» Raw data
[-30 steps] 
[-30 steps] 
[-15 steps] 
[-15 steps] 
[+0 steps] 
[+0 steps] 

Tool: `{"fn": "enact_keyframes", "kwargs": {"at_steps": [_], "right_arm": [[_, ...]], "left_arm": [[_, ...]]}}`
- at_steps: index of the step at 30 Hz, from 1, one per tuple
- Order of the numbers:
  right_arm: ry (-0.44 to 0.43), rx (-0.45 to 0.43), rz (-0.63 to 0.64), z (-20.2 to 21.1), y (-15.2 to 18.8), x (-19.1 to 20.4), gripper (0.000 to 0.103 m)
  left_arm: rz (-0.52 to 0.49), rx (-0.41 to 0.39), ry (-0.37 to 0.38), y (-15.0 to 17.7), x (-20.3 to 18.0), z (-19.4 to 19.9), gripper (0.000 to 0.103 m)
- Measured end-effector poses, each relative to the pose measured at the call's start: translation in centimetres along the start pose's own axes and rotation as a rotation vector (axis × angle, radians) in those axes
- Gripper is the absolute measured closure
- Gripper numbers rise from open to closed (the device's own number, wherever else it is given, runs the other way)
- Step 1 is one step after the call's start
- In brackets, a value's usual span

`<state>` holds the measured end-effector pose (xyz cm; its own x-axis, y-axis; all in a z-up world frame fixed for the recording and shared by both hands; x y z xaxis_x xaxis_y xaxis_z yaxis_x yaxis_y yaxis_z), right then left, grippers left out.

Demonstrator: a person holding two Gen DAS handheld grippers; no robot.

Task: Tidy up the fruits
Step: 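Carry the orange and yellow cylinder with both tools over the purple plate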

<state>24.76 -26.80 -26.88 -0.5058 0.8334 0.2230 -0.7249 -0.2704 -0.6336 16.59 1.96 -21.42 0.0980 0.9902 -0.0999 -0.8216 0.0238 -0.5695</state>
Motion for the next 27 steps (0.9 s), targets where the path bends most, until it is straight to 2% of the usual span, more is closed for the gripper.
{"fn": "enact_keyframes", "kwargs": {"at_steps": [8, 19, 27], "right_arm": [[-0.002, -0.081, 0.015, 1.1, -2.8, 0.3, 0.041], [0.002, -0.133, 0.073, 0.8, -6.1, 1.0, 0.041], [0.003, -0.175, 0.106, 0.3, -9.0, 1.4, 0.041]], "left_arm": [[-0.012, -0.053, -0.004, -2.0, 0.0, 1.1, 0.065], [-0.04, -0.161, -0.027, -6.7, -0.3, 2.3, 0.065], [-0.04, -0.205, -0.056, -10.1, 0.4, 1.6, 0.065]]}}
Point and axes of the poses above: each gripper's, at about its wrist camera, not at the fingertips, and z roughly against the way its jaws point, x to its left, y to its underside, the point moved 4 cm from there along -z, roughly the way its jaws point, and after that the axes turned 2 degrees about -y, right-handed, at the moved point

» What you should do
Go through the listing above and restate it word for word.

» Solution below
[-30 steps] 
[-30 steps] 
[-15 steps] 
[-15 steps] 
[+0 steps] 
[+0 steps] 

Tool: `{"fn": "enact_keyframes", "kwargs": {"at_steps": [_], "right_arm": [[_, ...]], "left_arm": [[_, ...]]}}`
- at_steps: index of the step at 30 Hz, from 1, one per tuple
- Order of the numbers:
  right_arm: ry (-0.44 to 0.43), rx (-0.45 to 0.43), rz (-0.63 to 0.64), z (-20.2 to 21.1), y (-15.2 to 18.8), x (-19.1 to 20.4), gripper (0.000 to 0.103 m)
  left_arm: rz (-0.52 to 0.49), rx (-0.41 to 0.39), ry (-0.37 to 0.38), y (-15.0 to 17.7), x (-20.3 to 18.0), z (-19.4 to 19.9), gripper (0.000 to 0.103 m)
- Measured end-effector poses, each relative to the pose measured at the call's start: translation in centimetres along the start pose's own axes and rotation as a rotation vector (axis × angle, radians) in those axes
- Gripper is the absolute measured closure
- Gripper numbers rise from open to closed (the device's own number, wherever else it is given, runs the other way)
- Step 1 is one step after the call's start
- In brackets, a value's usual span

`<state>` holds the measured end-effector pose (xyz cm; its own x-axis, y-axis; all in a z-up world frame fixed for the recording and shared by both hands; x y z xaxis_x xaxis_y xaxis_z yaxis_x yaxis_y yaxis_z), right then left, grippers left out.

Demonstrator: a person holding two Gen DAS handheld grippers; no robot.

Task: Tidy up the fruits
Step: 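Carry the orange and yellow cylinder with both tools over the purple plate
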
<state>24.76 -26.80 -26.88 -0.5058 0.8334 0.2230 -0.7249 -0.2704 -0.6336 16.59 1.96 -21.42 0.0980 0.9902 -0.0999 -0.8216 0.0238 -0.5695</state>
Motion for the next 27 steps (0.9 s), targets where the path bends most, until it is straight to 2% of the usual span, more is closed for the gripper.
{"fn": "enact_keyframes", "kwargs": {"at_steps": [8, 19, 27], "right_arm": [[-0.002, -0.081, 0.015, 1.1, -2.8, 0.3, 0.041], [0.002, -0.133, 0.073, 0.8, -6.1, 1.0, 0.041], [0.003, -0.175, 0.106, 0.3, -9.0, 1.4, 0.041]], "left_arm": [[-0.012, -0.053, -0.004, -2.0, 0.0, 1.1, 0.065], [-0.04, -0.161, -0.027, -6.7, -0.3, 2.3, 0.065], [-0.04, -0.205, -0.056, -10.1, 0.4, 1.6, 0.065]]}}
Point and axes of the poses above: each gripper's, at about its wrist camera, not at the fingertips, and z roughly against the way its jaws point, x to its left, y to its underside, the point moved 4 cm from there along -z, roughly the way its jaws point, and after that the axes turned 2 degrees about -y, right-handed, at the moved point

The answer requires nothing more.